* [Exercise brief]: Omitting all images, transcribe the listing word for word.

* [Dataset content]:
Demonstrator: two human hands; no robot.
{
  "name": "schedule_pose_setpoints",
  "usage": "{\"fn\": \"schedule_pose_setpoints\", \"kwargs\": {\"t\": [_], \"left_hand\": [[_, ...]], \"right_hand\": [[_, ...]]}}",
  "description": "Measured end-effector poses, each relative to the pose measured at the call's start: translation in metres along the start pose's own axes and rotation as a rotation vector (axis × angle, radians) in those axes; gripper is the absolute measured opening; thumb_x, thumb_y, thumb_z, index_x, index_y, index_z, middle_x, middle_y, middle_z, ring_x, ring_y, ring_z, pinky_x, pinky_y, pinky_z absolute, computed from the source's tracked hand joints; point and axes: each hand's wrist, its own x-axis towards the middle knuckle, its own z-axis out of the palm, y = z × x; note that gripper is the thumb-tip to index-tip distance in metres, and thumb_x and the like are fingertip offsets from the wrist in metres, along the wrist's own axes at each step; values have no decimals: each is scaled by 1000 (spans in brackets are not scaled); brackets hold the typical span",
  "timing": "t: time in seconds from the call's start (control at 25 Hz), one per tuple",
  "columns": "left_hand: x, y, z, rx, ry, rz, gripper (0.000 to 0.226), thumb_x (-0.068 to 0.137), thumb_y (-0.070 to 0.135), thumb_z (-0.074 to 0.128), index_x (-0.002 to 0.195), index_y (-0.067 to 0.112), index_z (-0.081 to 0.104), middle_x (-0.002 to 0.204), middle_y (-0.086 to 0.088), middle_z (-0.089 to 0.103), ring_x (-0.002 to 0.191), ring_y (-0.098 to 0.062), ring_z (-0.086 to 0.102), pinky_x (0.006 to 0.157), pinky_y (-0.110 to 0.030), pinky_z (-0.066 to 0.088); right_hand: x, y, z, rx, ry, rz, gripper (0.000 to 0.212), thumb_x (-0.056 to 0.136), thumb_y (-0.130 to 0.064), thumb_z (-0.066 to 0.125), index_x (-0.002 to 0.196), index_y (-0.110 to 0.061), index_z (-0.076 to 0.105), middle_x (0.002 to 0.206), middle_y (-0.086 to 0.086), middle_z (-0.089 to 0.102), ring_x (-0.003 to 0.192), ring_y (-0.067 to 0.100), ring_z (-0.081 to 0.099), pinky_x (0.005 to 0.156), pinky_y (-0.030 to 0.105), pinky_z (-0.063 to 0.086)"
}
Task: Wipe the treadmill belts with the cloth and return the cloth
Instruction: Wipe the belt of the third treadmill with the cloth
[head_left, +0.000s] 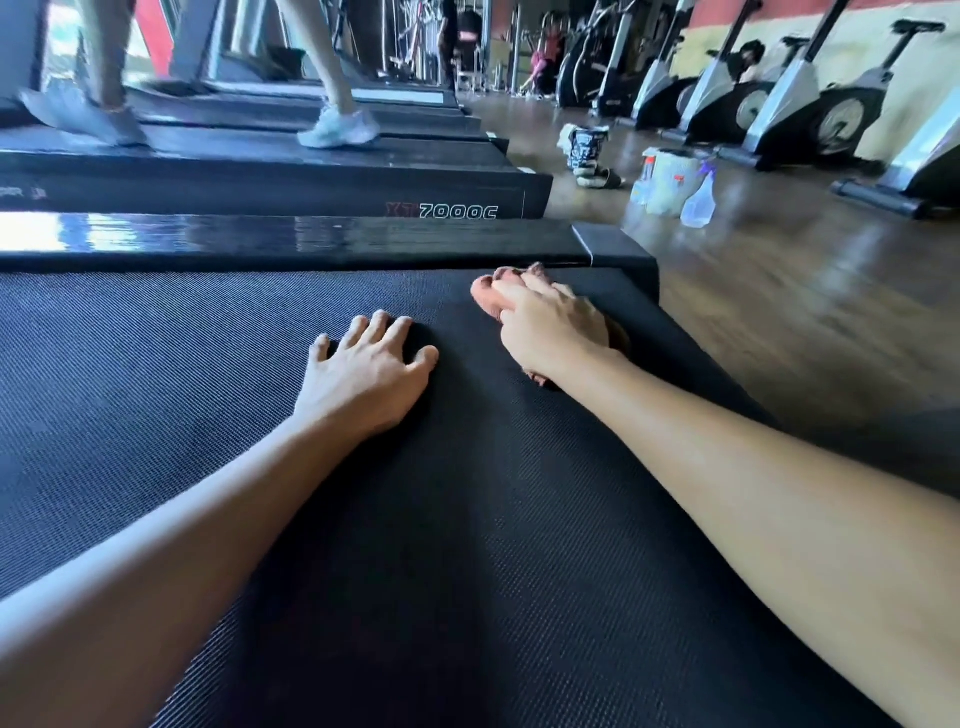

* [Answer space]:
Demonstrator: two human hands; no robot.
{
  "name": "schedule_pose_setpoints",
  "usage": "{\"fn\": \"schedule_pose_setpoints\", \"kwargs\": {\"t\": [_], \"left_hand\": [[_, ...]], \"right_hand\": [[_, ...]]}}",
  "description": "Measured end-effector poses, each relative to the pose measured at the call's start: translation in metres along the start pose's own axes and rotation as a rotation vector (axis × angle, radians) in those axes; gripper is the absolute measured opening; thumb_x, thumb_y, thumb_z, index_x, index_y, index_z, middle_x, middle_y, middle_z, ring_x, ring_y, ring_z, pinky_x, pinky_y, pinky_z absolute, computed from the source's tracked hand joints; point and axes: each hand's wrist, its own x-axis towards the middle knuckle, its own z-axis out of the palm, y = z × x; note that gripper is the thumb-tip to index-tip distance in metres, and thumb_x and the like are fingertip offsets from the wrist in metres, along the wrist's own axes at each step; values have no decimals: each is scaled by 1000 (spans in brackets are not scaled); brackets hold the typical span",
  "timing": "t: time in seconds from the call's start (control at 25 Hz), one per tuple",
  "columns": "left_hand: x, y, z, rx, ry, rz, gripper (0.000 to 0.226), thumb_x (-0.068 to 0.137), thumb_y (-0.070 to 0.135), thumb_z (-0.074 to 0.128), index_x (-0.002 to 0.195), index_y (-0.067 to 0.112), index_z (-0.081 to 0.104), middle_x (-0.002 to 0.204), middle_y (-0.086 to 0.088), middle_z (-0.089 to 0.103), ring_x (-0.002 to 0.191), ring_y (-0.098 to 0.062), ring_z (-0.086 to 0.102), pinky_x (0.006 to 0.157), pinky_y (-0.110 to 0.030), pinky_z (-0.066 to 0.088); right_hand: x, y, z, rx, ry, rz, gripper (0.000 to 0.212), thumb_x (-0.056 to 0.136), thumb_y (-0.130 to 0.064), thumb_z (-0.066 to 0.125), index_x (-0.002 to 0.196), index_y (-0.110 to 0.061), index_z (-0.076 to 0.105), middle_x (0.002 to 0.206), middle_y (-0.086 to 0.086), middle_z (-0.089 to 0.102), ring_x (-0.003 to 0.192), ring_y (-0.067 to 0.100), ring_z (-0.081 to 0.099), pinky_x (0.005 to 0.156), pinky_y (-0.030 to 0.105), pinky_z (-0.063 to 0.086)"
}
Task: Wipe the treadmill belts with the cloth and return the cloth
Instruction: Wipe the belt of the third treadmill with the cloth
[head_left, +0.000s] 

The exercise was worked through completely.